**GIVEN DATA**
* * * * * * *

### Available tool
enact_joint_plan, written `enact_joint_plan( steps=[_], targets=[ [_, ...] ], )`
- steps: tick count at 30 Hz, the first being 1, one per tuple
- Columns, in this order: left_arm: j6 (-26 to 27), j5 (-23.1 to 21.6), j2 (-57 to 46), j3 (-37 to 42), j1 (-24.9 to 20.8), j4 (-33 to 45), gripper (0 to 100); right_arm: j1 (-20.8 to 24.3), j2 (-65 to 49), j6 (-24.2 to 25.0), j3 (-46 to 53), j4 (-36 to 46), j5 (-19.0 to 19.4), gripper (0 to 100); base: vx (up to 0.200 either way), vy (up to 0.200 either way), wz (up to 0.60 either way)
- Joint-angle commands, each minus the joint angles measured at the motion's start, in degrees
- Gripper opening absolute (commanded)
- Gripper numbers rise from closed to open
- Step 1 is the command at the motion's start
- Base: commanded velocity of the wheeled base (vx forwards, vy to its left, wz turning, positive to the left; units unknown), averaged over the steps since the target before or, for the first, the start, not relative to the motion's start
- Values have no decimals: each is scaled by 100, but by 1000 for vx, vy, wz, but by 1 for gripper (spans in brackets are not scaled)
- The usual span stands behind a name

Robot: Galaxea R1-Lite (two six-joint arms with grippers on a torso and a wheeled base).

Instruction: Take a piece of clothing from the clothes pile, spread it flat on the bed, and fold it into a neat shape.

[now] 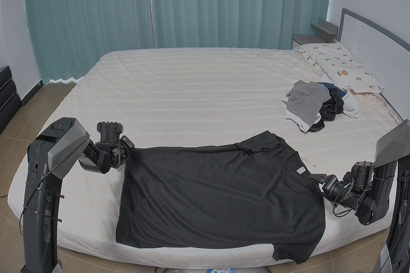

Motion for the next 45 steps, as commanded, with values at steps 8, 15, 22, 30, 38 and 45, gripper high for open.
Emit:
enact_joint_plan(
  steps=[8,15,22,30,38,45],
  targets=[
    [-861,-573,-511,451,94,100,100,766,-759,2,-997,798,-274,100,0,0,0],
    [-1274,-1416,-995,1031,182,47,100,1188,-900,37,-2921,2996,-669,100,0,0,0],
    [-1301,-1812,-1179,1365,217,21,100,1364,-21,20,-4890,4446,-871,100,0,0,0],
    [-1283,-1873,-1250,1567,208,-137,100,1794,656,11,-6534,5377,-1047,100,0,0,0],
    [-1292,-2084,-1276,1760,234,-480,100,1865,1034,-24,-7254,6239,-1073,100,0,0,0],
    [-1283,-2084,-1276,1760,225,-480,100,1856,1280,-24,-7474,6291,-1073,100,0,0,0]
  ],
)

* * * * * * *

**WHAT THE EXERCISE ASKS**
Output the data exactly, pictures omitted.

**WRITTEN RESPONSE**
### Available tool
enact_joint_plan, written `enact_joint_plan( steps=[_], targets=[ [_, ...] ], )`
- steps: tick count at 30 Hz, the first being 1, one per tuple
- Columns, in this order: left_arm: j6 (-26 to 27), j5 (-23.1 to 21.6), j2 (-57 to 46), j3 (-37 to 42), j1 (-24.9 to 20.8), j4 (-33 to 45), gripper (0 to 100); right_arm: j1 (-20.8 to 24.3), j2 (-65 to 49), j6 (-24.2 to 25.0), j3 (-46 to 53), j4 (-36 to 46), j5 (-19.0 to 19.4), gripper (0 to 100); base: vx (up to 0.200 either way), vy (up to 0.200 either way), wz (up to 0.60 either way)
- Joint-angle commands, each minus the joint angles measured at the motion's start, in degrees
- Gripper opening absolute (commanded)
- Gripper numbers rise from closed to open
- Step 1 is the command at the motion's start
- Base: commanded velocity of the wheeled base (vx forwards, vy to its left, wz turning, positive to the left; units unknown), averaged over the steps since the target before or, for the first, the start, not relative to the motion's start
- Values have no decimals: each is scaled by 100, but by 1000 for vx, vy, wz, but by 1 for gripper (spans in brackets are not scaled)
- The usual span stands behind a name

Robot: Galaxea R1-Lite (two six-joint arms with grippers on a torso and a wheeled base).

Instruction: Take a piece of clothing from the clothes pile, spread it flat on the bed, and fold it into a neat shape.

[now] 

Motion for the next 45 steps, as commanded, with values at steps 8, 15, 22, 30, 38 and 45, gripper high for open.
Emit:
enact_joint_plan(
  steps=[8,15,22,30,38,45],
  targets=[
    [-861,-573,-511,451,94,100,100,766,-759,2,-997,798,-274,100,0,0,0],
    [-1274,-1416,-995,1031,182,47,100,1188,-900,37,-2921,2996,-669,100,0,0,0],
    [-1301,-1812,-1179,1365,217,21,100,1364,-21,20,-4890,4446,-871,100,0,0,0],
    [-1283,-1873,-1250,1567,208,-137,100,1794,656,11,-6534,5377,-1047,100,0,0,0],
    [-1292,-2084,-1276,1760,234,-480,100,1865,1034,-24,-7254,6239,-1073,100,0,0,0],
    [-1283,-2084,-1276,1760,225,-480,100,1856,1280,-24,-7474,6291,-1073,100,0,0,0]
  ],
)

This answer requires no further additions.